▸ **TASK PROMPT**: In the records below, find the line containing "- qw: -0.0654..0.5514" and return it together with every later line, exactly as written; pictures are to be omitted.

++++++++++++++++++++

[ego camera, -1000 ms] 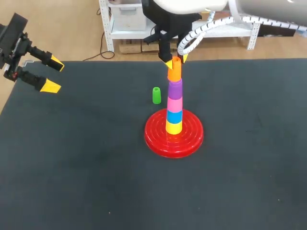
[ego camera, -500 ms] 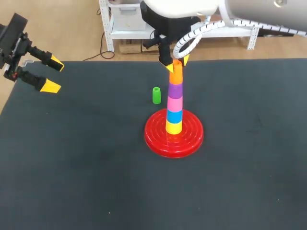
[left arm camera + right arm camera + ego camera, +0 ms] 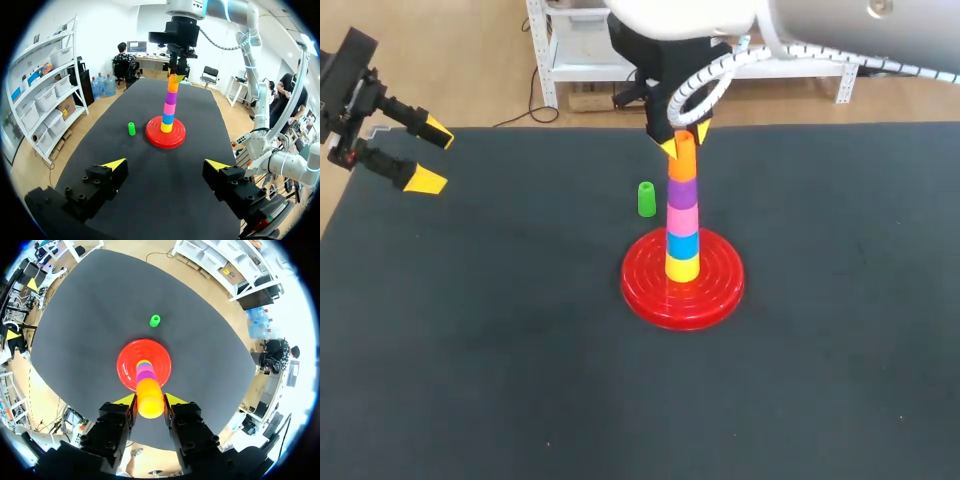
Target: Pick up and stack the cylinders on the red base in this order: pink,purple,orange,green
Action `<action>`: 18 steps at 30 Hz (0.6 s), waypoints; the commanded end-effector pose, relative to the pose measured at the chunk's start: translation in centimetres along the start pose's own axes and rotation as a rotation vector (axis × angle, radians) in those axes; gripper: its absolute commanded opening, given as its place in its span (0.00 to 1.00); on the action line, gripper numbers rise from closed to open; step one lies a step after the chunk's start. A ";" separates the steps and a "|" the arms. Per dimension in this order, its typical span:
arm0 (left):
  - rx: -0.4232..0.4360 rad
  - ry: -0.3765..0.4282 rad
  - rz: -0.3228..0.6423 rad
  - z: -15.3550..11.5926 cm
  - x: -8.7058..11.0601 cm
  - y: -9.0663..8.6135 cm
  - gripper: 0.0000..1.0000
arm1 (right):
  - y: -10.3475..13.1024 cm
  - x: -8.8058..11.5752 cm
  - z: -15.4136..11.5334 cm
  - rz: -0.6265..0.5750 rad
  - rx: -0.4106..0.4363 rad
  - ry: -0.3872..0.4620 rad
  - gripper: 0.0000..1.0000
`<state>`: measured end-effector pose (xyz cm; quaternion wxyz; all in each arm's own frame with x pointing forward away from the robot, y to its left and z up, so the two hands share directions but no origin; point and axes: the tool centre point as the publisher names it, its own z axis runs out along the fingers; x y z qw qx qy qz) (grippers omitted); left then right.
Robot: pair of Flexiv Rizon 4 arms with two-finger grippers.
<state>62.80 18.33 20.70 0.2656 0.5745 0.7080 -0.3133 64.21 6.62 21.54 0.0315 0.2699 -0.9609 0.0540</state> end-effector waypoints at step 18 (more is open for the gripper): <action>-0.001 -0.003 0.003 0.1 0.1 0.0 1.00 | -3.5 -11.0 0.2 0.189 -0.160 -0.048 1.00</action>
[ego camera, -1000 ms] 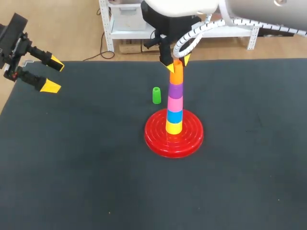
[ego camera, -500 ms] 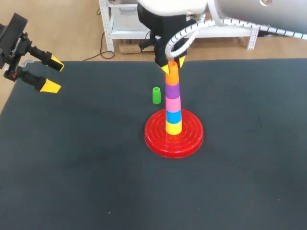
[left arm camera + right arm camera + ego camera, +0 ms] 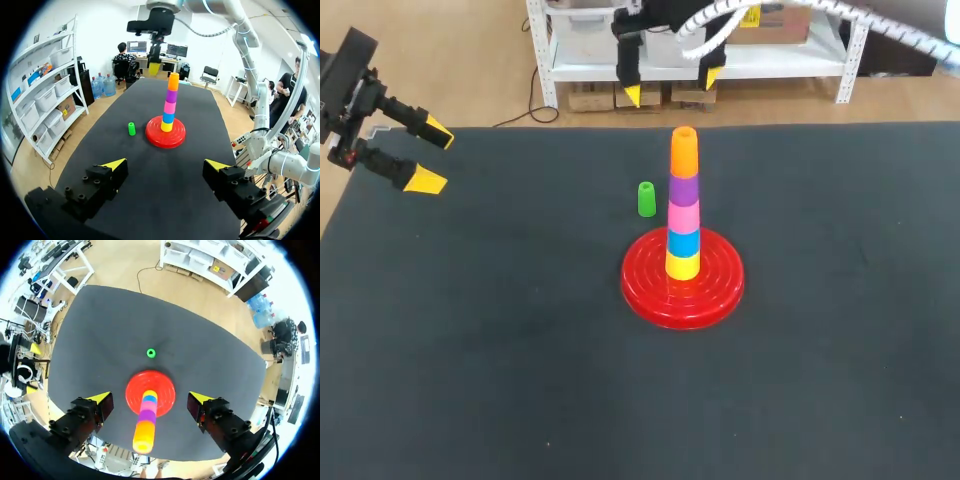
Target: Pick up and stack the cylinders on the red base in this order: pink,purple,orange,green
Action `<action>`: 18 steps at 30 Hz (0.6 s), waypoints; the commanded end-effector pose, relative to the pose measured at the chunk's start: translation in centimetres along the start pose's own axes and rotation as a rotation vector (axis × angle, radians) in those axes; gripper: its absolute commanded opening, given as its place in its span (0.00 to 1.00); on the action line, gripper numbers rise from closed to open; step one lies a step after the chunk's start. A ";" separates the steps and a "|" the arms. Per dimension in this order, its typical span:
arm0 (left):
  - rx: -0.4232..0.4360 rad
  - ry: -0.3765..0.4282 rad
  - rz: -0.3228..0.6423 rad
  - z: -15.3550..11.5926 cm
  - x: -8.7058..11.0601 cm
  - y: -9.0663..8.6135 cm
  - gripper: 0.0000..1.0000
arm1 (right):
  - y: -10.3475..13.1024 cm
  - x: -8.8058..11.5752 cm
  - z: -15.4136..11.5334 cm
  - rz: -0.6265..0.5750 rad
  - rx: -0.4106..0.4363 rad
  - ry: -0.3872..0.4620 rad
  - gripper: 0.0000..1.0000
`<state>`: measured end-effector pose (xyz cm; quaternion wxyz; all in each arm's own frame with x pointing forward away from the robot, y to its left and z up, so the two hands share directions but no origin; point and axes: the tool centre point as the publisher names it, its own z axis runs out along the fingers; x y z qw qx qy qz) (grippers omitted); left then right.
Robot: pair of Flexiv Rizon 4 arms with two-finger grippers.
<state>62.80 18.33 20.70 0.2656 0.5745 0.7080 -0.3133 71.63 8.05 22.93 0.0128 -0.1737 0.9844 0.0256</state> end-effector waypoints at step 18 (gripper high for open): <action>-0.001 -0.003 0.003 0.1 0.1 0.0 1.00 | -4.1 -10.8 14.1 0.006 0.016 0.216 1.00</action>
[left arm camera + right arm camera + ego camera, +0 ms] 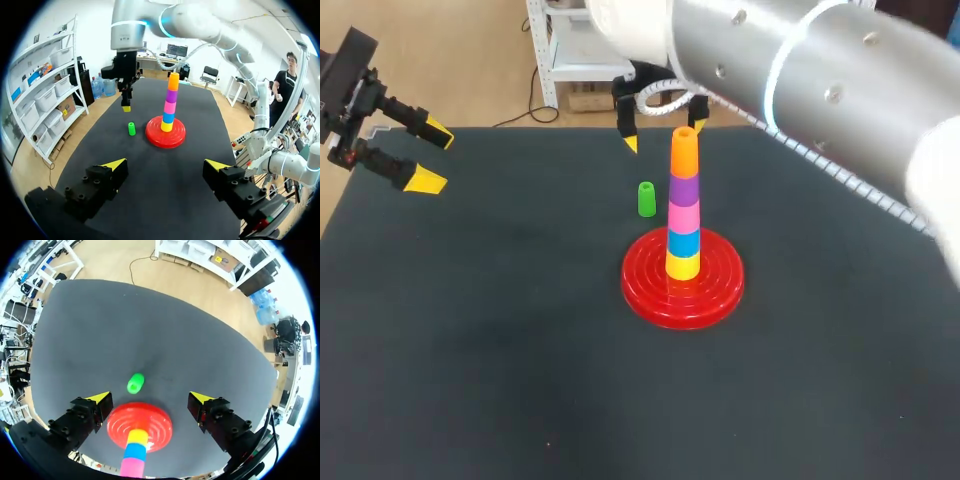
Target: Pick up and stack the cylinders on the red base in this order: pink,purple,orange,green
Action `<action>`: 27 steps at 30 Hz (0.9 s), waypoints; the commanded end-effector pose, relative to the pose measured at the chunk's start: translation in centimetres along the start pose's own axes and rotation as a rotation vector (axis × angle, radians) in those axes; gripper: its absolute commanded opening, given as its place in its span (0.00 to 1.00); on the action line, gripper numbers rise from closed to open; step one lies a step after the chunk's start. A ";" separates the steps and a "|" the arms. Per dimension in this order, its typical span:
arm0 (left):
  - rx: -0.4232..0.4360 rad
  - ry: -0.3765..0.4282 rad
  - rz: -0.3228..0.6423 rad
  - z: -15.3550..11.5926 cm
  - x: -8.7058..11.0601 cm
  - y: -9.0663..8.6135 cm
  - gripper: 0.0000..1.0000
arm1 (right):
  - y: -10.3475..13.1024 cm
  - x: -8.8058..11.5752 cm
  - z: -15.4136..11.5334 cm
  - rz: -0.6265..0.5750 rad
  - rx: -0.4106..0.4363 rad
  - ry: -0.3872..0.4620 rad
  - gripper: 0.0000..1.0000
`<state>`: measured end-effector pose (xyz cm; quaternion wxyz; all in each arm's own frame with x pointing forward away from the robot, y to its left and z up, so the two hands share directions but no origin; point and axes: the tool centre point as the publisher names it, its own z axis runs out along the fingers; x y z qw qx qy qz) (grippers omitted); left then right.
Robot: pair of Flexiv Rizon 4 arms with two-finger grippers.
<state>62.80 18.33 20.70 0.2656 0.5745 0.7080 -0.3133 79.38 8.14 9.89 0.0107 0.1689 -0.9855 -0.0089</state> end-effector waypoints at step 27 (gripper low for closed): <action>-0.001 -0.003 0.003 0.1 0.1 0.0 1.00 | -0.5 -4.3 2.2 -0.051 -0.022 0.245 1.00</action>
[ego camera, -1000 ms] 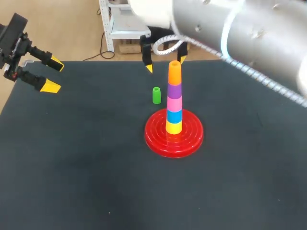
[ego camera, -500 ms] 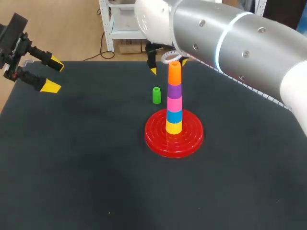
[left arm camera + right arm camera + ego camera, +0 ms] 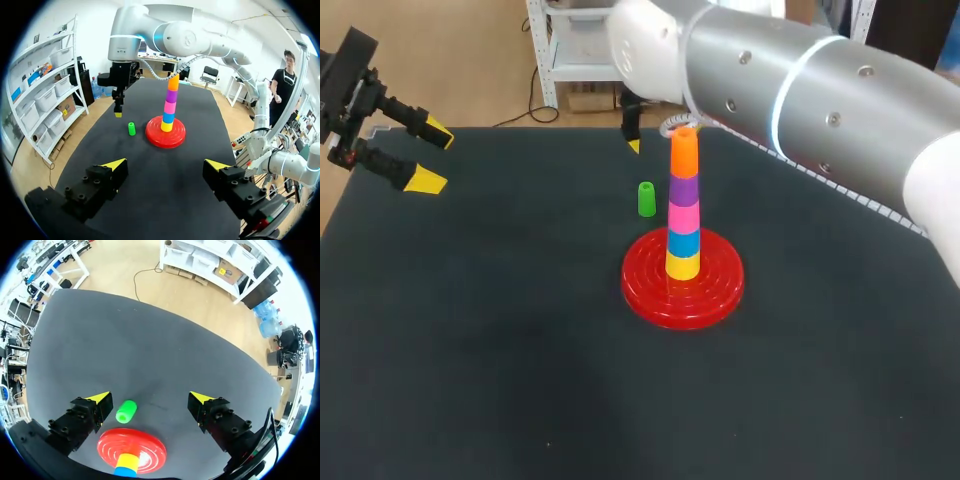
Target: Pick up and stack the cylinders on the red base in this order: pink,purple,orange,green
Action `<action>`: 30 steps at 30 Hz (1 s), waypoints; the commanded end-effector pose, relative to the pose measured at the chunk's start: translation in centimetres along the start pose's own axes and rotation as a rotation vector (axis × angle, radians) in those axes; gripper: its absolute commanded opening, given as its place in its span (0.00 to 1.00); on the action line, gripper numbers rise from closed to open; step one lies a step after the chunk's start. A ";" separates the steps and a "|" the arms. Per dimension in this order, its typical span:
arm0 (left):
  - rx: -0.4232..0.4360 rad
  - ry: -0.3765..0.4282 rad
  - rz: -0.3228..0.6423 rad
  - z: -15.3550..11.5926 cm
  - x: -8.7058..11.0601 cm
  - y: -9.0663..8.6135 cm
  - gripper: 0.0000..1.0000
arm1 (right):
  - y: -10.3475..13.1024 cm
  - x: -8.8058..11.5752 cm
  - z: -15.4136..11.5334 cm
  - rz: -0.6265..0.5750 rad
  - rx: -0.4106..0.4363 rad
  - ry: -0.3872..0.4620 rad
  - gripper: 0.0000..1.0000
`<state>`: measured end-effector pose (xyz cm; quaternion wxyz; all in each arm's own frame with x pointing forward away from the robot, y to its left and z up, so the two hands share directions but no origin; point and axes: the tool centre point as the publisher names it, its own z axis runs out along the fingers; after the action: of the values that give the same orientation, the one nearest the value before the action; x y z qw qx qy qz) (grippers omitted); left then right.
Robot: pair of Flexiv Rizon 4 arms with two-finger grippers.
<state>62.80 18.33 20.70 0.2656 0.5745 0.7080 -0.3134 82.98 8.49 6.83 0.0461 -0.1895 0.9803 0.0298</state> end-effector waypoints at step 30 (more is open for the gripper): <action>-0.001 -0.003 0.003 0.1 0.1 0.0 1.00 | 4.4 0.5 0.2 0.002 0.011 0.404 1.00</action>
<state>62.80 18.33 20.70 0.2656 0.5745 0.7080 -0.3134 80.29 11.90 6.71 0.0287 -0.1897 0.9812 0.0221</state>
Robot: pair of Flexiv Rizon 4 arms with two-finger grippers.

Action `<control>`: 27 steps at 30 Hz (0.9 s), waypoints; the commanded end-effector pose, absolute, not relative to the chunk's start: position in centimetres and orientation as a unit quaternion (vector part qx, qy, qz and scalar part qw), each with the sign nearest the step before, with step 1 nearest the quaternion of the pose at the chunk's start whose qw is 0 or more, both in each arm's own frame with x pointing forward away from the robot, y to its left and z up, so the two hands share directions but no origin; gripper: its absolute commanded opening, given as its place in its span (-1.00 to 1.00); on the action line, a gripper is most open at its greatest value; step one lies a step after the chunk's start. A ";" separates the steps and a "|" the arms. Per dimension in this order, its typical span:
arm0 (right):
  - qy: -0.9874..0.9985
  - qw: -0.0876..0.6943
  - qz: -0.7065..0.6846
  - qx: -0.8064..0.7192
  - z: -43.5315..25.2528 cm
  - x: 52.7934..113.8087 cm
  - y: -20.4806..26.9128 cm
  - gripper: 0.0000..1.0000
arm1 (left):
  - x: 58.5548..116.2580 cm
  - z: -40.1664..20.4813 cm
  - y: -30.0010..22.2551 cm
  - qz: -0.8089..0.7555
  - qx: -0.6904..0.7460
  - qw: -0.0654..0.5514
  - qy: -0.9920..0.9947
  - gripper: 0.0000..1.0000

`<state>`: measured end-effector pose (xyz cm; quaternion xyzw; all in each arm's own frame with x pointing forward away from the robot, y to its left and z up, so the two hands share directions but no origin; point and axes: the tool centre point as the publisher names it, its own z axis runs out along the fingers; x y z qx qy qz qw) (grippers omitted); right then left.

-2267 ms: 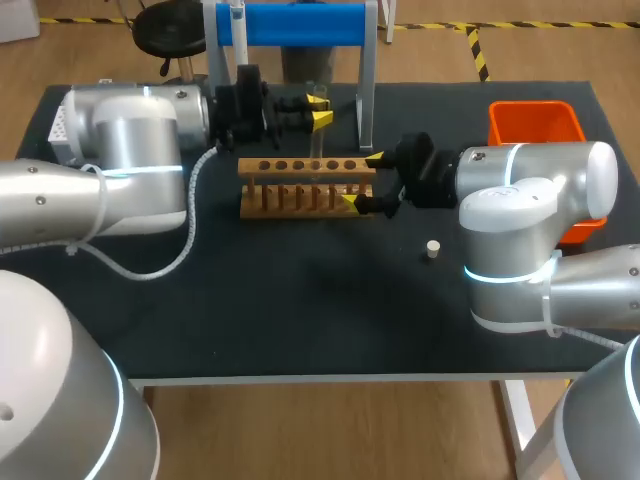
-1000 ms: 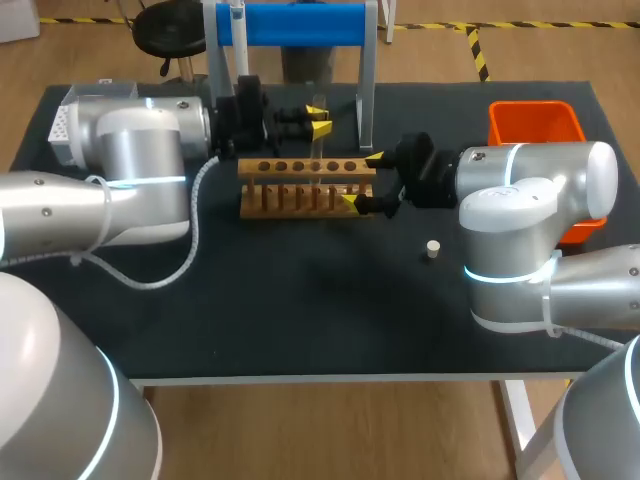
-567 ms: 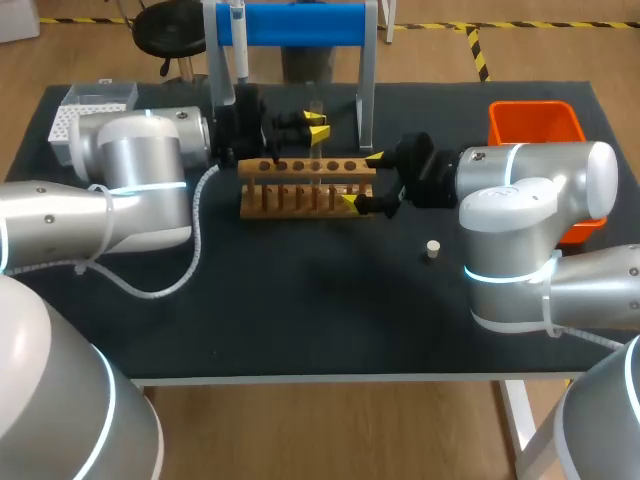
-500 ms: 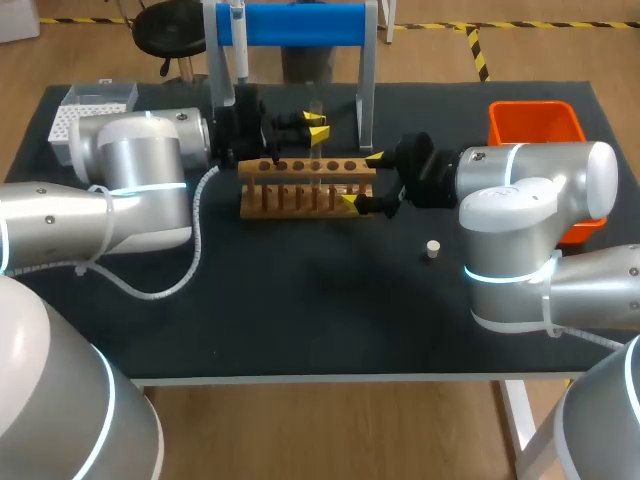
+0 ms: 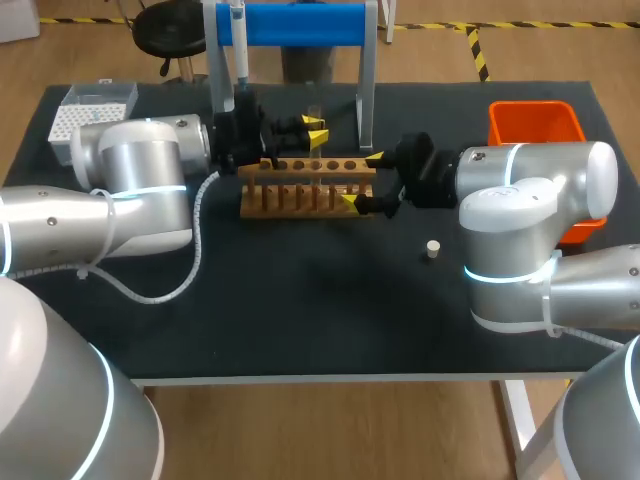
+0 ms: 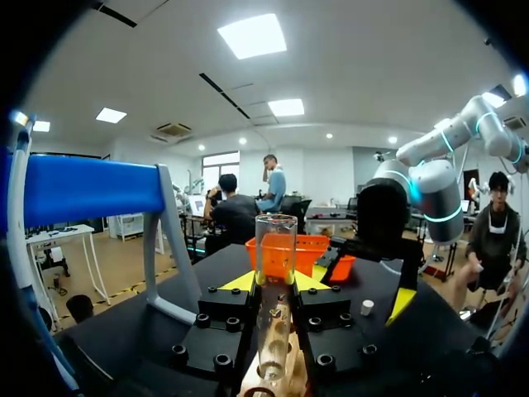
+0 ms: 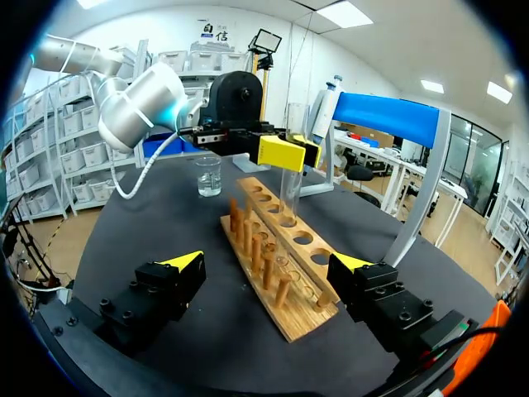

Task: Invert the test tube, pick up the pipette, mount the tip to pipette, aspirate from beaker and dispense into the tube, eject the tip, return the pipette, and cap with the stopper.

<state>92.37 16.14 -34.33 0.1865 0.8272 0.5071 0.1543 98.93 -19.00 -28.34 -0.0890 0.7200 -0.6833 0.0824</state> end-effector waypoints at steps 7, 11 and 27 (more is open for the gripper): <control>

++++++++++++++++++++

▸ **RESPONSE AREA**:
  - qw: -0.0654..0.5514
  - qy: -0.9920..0.9947
  - gripper: 0.0000..1.0000

`<state>`: measured end-effector pose (xyz cm; quaternion xyzw; all in each arm's own frame with x pointing forward away from the robot, y to its left and z up, so the two hands share directions but no origin; point and axes: the tool centre point as the publisher names it, its own z axis runs out along the fingers; x y z qx qy qz qw) (grippers omitted); right then left.

-2267 ms: 
-1000 ms: 
-567 ms: 
-500 ms: 
+0 ms: 
+0 ms: 
+0 ms: 

Task: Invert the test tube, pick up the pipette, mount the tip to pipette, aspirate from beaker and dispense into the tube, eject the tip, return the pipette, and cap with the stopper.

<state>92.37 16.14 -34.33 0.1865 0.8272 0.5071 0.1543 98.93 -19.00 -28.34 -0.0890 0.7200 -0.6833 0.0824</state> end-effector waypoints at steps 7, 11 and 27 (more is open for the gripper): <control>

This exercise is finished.